Ùltimamente se le antojaba acercarse y acariciarle el cabello. Se veìa tan lindo cuando estaba todo concentrado resolviendo problemas de las empresas y las cosas de la familia. Los trazos de su pluma en el papel eran elegantes y Candy solìa rondar a Albert, sin que al parecer, èste se inmutara. Veìa lo que èl escribìa, asomàndose por sobre su hombro y mientras lo veìa escribir, percibìa el aroma de Albert. Era un aroma como el del pan recièn horneado. ¡No que Albert oliera a pan, claro! ...Aunque tampoco hubiera estado nada mal… Candy sacudiò la cabeza. ¡Què ideas se le venìan a la mente!

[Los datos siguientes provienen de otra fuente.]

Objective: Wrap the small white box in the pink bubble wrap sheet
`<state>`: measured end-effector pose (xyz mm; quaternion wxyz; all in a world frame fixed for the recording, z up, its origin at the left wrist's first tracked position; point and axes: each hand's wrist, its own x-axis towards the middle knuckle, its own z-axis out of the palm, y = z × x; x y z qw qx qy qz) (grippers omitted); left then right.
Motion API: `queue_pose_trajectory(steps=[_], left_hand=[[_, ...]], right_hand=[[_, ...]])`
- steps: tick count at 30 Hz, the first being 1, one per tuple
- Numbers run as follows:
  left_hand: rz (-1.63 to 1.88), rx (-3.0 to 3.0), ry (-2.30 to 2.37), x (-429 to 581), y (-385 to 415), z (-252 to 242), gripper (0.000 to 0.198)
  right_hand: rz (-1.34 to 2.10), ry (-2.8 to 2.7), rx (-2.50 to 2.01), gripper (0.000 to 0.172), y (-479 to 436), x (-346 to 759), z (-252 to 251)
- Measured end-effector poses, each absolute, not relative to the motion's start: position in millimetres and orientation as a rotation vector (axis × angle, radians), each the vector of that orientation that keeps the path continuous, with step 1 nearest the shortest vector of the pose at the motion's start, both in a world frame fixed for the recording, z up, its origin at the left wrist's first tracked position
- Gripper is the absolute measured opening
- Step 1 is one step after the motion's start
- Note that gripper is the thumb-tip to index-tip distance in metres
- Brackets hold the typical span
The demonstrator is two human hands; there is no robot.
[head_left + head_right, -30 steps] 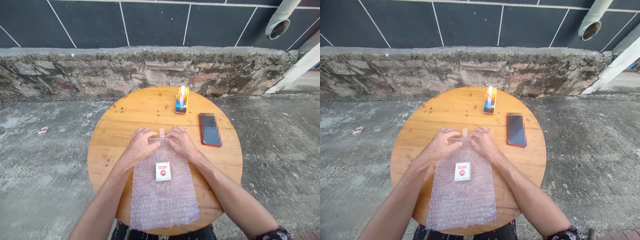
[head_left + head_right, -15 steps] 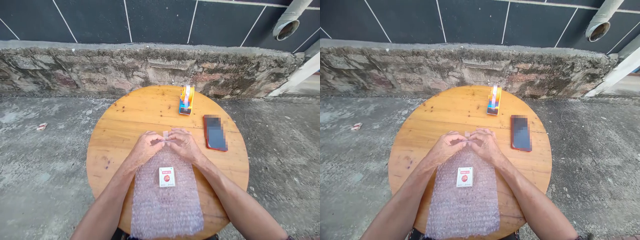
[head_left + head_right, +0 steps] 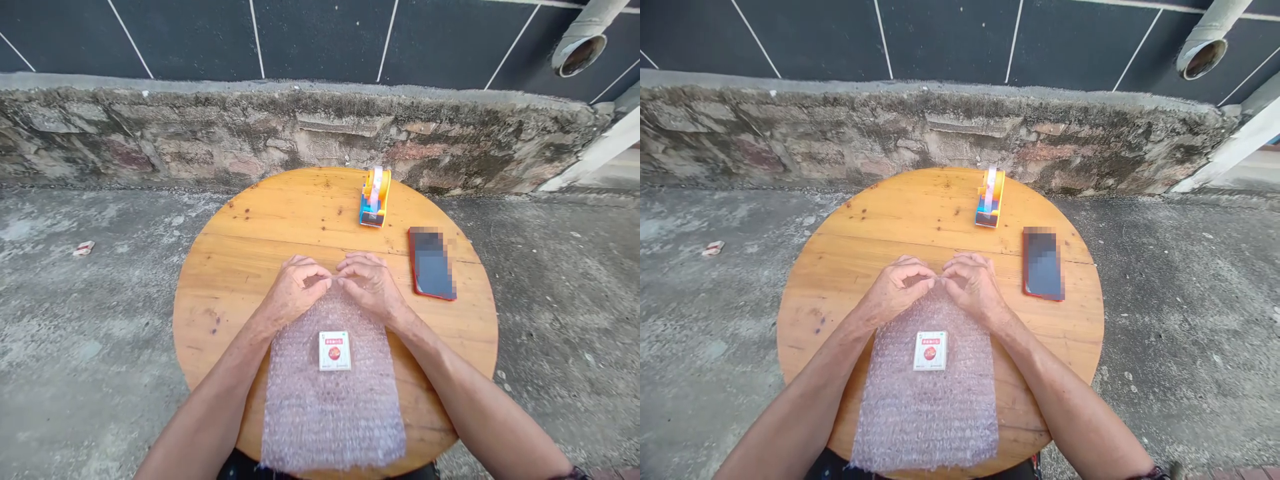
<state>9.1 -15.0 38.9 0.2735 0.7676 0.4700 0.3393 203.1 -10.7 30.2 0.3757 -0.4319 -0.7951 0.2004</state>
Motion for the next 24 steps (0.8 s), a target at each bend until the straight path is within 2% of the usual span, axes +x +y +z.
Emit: queue_pose_trajectory(steps=[10,24], left_hand=[[0.783,1.962,1.411,0,-12,38,0.014],[0.738,1.895,1.662,-20,-11,34,0.016]], right_hand=[[0.615,-1.999,-1.194,0.003,2,212,23],[0.511,-1.984,-1.364,0.010,10,220,15]])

Albert olìa como a pan recièn horneado porque olìa a hogar. Albert siempre olìa a hogar. Y frunciò el ceño de nuevo. ¿Cuàndo habìa sido la ùltima vez que Albert le habìa dado un abrazo? ¡Cielos, ni se recordaba! Candy sintiò un tiròn en el pecho. ¿Por què Albert habìa dejado de abrazarla? ¡Eso no estaba bien! Ella… ella necesitaba los abrazos de Albert… Siempre… siempre los habìa tenido… Estaba acostumbrada a ellos y, hasta ese momento, se dio cuenta que los extrañaba. ...Mucho. Inconscientemente se llevò las manos a los brazos como si sintiera frìo.
Repasò con la punta de los dedos la madera del escritorio y llegò a la gran silla de piel donde Albert se sentaba. ¡Se veìa tan grande y vacìa sin èl en ella…! Le habìa enviado una carta al dìa siguiente de partir y ni una llamada… ¡Nada! Ciertamente que la carta no le llegarìa en dìas, pero podrìa haber llamado para decirle a la familia que estaban bien, que todo en orden, para calmar a la Tìa Abuela, para preguntar còmo estaba el clima…
Candy recorriò la enorme biblioteca con los ojos. Probablemente nunca se habìa dado cuenta de lo grande que era, porque, la mayor parte de veces que ella entraba, o era con Albert o Albert ya estaba allì. Y lo que ahora sentia y notaba, era que ese espacio era muy grande y estaba muy vacìo. El problema era que la biblioteca siempre habìa sido asì y que ella lo notaba hasta ahora. Haciendo matemàticas bàsicas, restò la biblioteca menos Albert y el resultado no le gustò. A buena hora resultaba buena con las matemàticas…
Retirò la silla del escritorio y se dejò caer pesadamente sobre ella. Girò como si de un carrusel de tratara y, cuando la silla se detuvo, quedò frente al escritorio de nuevo. Empezò a husmear en los papeles de Albert. Todo eran cartas de negocios, telegramas, cuentas, algunas cartas personales… de ella allì no habìa nada. Candy no sabìa por què sentìa ese amargo sentimiento en el pecho de desilusiòn. Albert no tenìa por què tener nada de ella en su escritorio, ¿cierto? ¿Entonces? Pero nada, ni una fotografìa, ni… nada… Nada. La palabra sonò tan fea. Nada.
A Candy no le gustaba la nada. Menos la nada proviniendo de Albert. El pensamiento empezò a crearle una clase de agujero en el pecho que le hizo perder el calor del cuerpo. ¿Què representaba ella para Albert? ¿Què era ella para Albert si ni una fotografìa suya tenìa èl en su escritorio? No era un pensamiento lleno de orgullo, era un pensamiento lleno de angustia.
Candy necesitaba que Albert la abrazara para hacerla sentir segura y que todo estaba bien y que èl sì la querìa y que èl sì… ¿Que èl sì la querìa? Pues claro que Albert la querìa, se lo habìa demostrado desde aquel primer dìa en la Colina. ¡Claro que Albert la querìa! Pero… ¿entonces por què este agujero en el pecho?
Candy, sin saber ni còmo ni por què, se recostò sobre los papeles escritos con la fina caligrafìa de Albert y empezò a llorar.